:: Exercise data ::

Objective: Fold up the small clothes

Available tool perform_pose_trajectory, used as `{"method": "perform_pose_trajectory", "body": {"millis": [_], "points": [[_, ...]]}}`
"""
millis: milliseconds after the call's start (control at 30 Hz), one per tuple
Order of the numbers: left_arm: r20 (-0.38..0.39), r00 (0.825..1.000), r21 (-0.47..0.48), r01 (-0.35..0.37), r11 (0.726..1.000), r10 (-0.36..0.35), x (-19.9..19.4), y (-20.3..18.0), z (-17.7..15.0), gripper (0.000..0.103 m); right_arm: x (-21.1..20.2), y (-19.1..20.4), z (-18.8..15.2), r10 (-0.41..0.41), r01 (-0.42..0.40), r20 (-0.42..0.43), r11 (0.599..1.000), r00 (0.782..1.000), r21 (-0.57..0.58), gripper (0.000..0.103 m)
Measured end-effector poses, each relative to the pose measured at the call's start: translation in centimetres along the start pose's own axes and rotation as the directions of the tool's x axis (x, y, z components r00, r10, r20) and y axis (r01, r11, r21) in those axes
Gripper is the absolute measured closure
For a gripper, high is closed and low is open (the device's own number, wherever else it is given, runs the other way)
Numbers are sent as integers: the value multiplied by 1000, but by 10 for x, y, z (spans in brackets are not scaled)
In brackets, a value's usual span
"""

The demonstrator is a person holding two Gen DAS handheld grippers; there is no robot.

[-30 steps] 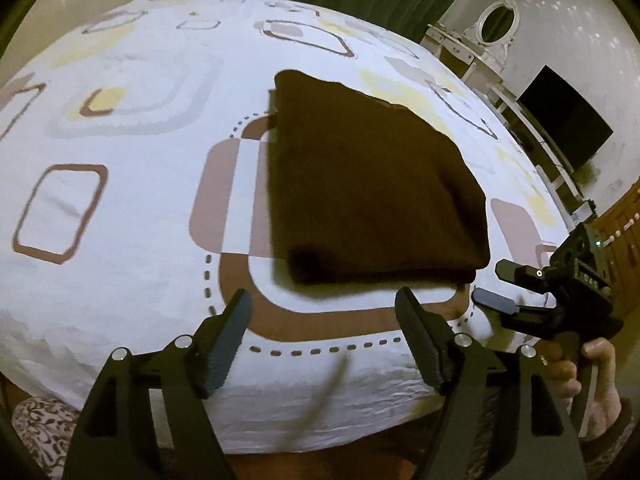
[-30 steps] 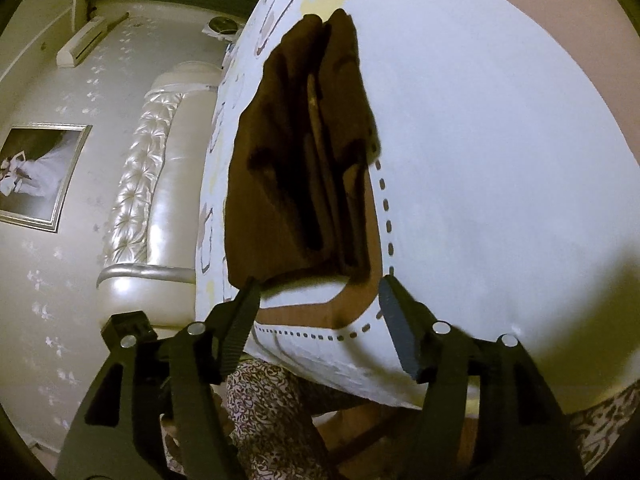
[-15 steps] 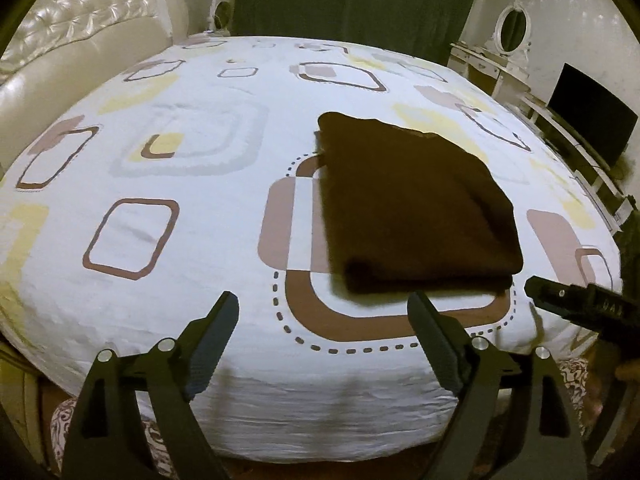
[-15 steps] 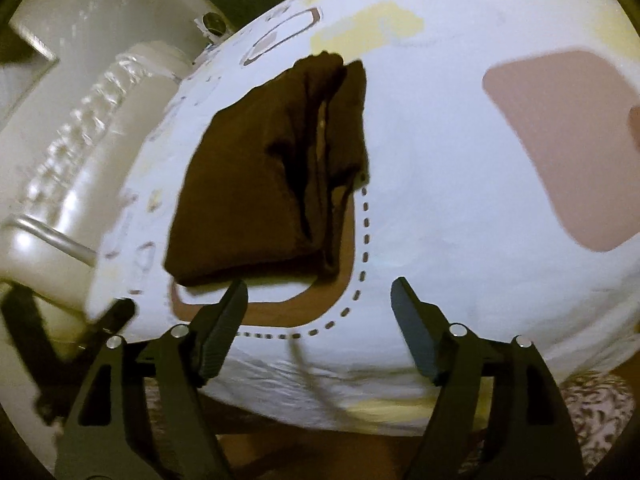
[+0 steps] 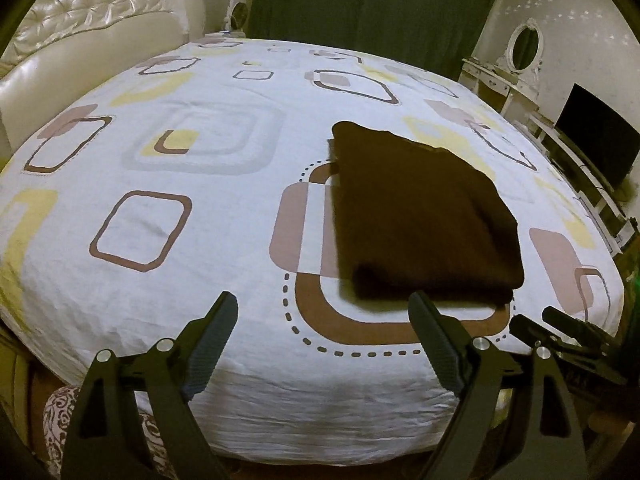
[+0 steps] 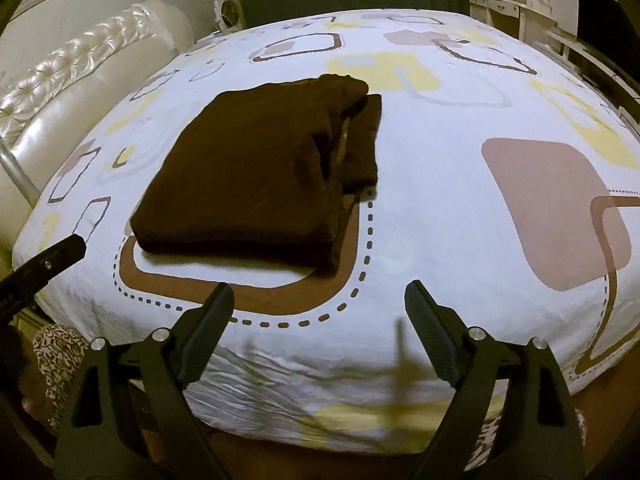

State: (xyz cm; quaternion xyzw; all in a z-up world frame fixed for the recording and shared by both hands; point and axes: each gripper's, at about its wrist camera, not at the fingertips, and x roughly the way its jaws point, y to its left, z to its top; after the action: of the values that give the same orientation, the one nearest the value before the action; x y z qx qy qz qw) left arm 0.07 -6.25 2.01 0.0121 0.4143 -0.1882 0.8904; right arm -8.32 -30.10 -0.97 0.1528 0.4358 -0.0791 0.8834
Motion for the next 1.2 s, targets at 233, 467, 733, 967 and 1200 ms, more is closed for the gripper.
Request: {"method": "perform_pose_trajectory", "body": {"millis": [233,467,733,967,1200], "points": [[1,1000,30,-13,999,13,1,-3,-3,17,0,0,-4,2,-2,-7,1000,1000,3,16],[10,1000,50,-28,998,28,-1,-6,-4,17,3,-1,-5,4,-4,-16,1000,1000,20,16],[10,998,43,-64,997,64,-1,-4,-1,17,4,-4,-4,6,-5,-13,999,1000,31,16],[13,998,48,-63,997,62,-2,-5,-1,17,7,-3,-4,11,-10,-22,1000,1000,26,16],[-12,996,50,-84,995,84,0,-6,-1,17,7,-2,-5,18,-17,-25,1000,1000,26,16]]}}
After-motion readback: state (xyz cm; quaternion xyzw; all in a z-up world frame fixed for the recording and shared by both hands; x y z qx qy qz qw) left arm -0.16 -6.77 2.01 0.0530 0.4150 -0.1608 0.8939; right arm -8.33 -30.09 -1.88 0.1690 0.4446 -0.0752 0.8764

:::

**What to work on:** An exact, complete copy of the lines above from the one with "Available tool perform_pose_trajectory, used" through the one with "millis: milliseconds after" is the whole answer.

**Response below:**
Available tool perform_pose_trajectory, used as `{"method": "perform_pose_trajectory", "body": {"millis": [_], "points": [[_, ...]]}}`
"""
millis: milliseconds after the call's start (control at 30 Hz), one per tuple

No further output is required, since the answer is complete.